• [Brief]
Would you reproduce every record exactly, leaving out the pictures?

%%

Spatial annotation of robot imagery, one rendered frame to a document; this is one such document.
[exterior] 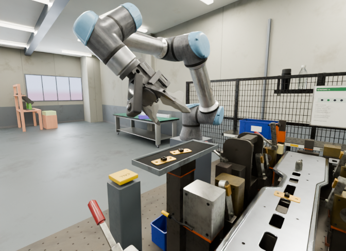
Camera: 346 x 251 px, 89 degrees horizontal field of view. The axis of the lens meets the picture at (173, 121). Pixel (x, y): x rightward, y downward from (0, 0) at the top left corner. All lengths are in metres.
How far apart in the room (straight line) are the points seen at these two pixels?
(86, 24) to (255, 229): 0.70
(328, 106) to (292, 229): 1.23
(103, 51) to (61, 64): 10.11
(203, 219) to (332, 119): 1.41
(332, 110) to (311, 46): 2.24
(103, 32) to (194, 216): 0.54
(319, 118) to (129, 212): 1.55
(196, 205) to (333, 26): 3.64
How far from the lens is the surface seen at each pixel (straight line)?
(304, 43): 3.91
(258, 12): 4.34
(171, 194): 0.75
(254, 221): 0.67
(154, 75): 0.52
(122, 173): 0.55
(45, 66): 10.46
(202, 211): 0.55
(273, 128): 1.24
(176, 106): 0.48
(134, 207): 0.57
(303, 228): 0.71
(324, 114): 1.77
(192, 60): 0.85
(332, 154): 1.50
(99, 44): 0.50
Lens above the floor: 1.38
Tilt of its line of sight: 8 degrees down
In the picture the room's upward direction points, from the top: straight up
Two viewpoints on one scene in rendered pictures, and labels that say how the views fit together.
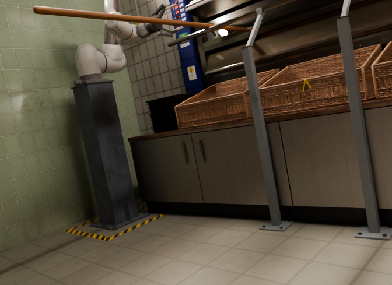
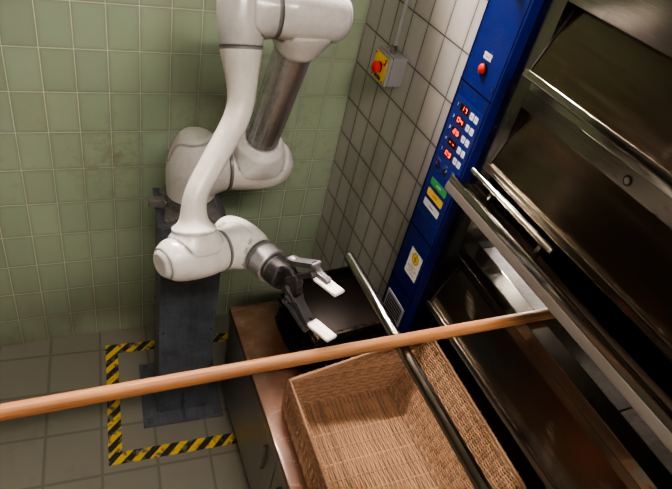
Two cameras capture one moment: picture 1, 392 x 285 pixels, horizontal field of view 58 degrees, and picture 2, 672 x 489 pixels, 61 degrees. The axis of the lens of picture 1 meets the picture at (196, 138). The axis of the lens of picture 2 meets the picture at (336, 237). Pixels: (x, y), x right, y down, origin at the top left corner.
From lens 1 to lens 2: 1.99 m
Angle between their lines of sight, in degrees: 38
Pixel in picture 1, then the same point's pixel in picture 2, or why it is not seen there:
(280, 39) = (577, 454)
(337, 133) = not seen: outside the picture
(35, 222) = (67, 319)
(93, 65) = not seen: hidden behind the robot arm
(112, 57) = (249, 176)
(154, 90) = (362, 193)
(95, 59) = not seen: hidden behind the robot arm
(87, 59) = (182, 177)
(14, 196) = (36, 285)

%%

• [Result of the exercise]
Spatial annotation of robot imagery, one rendered frame to a document; this is one such document.
[exterior] 
Camera: 346 x 251 px, 89 degrees horizontal field of view. The axis of the lens meets the picture at (173, 121). Pixel (x, y): x rightward, y downward from (0, 0) at the top left corner. All lengths are in metres.
How far apart in the room (straight line) are the points seen at these two pixels?
(86, 24) to (255, 229): 0.70
(328, 106) to (292, 229): 1.23
(103, 51) to (61, 64): 10.11
(203, 219) to (332, 119): 1.41
(332, 110) to (311, 46): 2.24
(103, 32) to (194, 216): 0.54
(319, 118) to (129, 212): 1.55
(196, 205) to (333, 26): 3.64
How far from the lens is the surface seen at each pixel (straight line)?
(304, 43): 3.91
(258, 12): 4.34
(171, 194): 0.75
(254, 221): 0.67
(154, 75): 0.52
(122, 173): 0.55
(45, 66): 10.46
(202, 211): 0.55
(273, 128): 1.24
(176, 106): 0.48
(134, 207): 0.57
(303, 228): 0.71
(324, 114): 1.77
(192, 60): 0.85
(332, 154): 1.50
(99, 44): 0.50
Lens above the floor: 1.38
Tilt of its line of sight: 8 degrees down
In the picture the room's upward direction points, from the top: straight up
Two viewpoints on one scene in rendered pictures, and labels that say how the views fit together.
Two cameras capture one moment: picture 1, 392 x 285 pixels, horizontal field of view 58 degrees, and picture 2, 672 x 489 pixels, 61 degrees. The axis of the lens of picture 1 meets the picture at (196, 138). The axis of the lens of picture 2 meets the picture at (336, 237). Pixels: (x, y), x right, y down, origin at the top left corner.
From lens 1 to lens 2: 1.99 m
Angle between their lines of sight, in degrees: 38
Pixel in picture 1, then the same point's pixel in picture 2, or why it is not seen there:
(280, 39) = (577, 454)
(337, 133) = not seen: outside the picture
(35, 222) = (67, 319)
(93, 65) = not seen: hidden behind the robot arm
(112, 57) = (249, 176)
(154, 90) = (362, 193)
(95, 59) = not seen: hidden behind the robot arm
(87, 59) = (182, 177)
(14, 196) = (36, 285)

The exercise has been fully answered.